▶ [Work request]:
In the listing below, locate the lines that hold the string "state". Copy those lines.

▶ [Dataset content]:
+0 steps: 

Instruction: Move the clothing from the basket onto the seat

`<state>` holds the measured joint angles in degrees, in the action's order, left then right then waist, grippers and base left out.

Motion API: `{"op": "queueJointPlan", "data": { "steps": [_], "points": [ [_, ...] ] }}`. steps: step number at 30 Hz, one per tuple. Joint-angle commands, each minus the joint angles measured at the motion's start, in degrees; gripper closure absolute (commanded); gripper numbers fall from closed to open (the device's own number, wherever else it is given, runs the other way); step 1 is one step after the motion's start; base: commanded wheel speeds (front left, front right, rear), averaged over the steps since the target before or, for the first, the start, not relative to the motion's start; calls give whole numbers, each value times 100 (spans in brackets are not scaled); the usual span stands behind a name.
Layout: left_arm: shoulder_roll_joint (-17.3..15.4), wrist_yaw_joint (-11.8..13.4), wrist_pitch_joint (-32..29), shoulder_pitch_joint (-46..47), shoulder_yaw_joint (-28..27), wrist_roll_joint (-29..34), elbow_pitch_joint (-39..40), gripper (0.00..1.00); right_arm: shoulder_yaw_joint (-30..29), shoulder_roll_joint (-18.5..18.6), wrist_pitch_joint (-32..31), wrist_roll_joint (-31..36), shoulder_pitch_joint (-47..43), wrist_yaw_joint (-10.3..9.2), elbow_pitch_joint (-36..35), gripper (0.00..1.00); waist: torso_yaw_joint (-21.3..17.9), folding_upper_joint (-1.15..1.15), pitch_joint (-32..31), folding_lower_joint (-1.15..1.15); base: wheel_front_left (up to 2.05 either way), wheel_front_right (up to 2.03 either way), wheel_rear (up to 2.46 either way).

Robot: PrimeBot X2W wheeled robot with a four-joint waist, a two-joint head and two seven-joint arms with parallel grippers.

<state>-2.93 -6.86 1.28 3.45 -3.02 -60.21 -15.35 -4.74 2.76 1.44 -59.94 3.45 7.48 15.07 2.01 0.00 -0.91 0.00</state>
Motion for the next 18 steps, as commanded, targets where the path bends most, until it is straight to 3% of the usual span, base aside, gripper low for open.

▶ [Finished task]:
`<state>` holds the measured joint angles in degrees, in the action's order, left then right then waist, grippers and base left out.
<state>-2.93 -6.86 1.28 3.45 -3.02 -60.21 -15.35 -4.74 2.76 1.44 -59.94 3.45 7.48 15.07 2.01 0.00 -0.91 0.00</state>

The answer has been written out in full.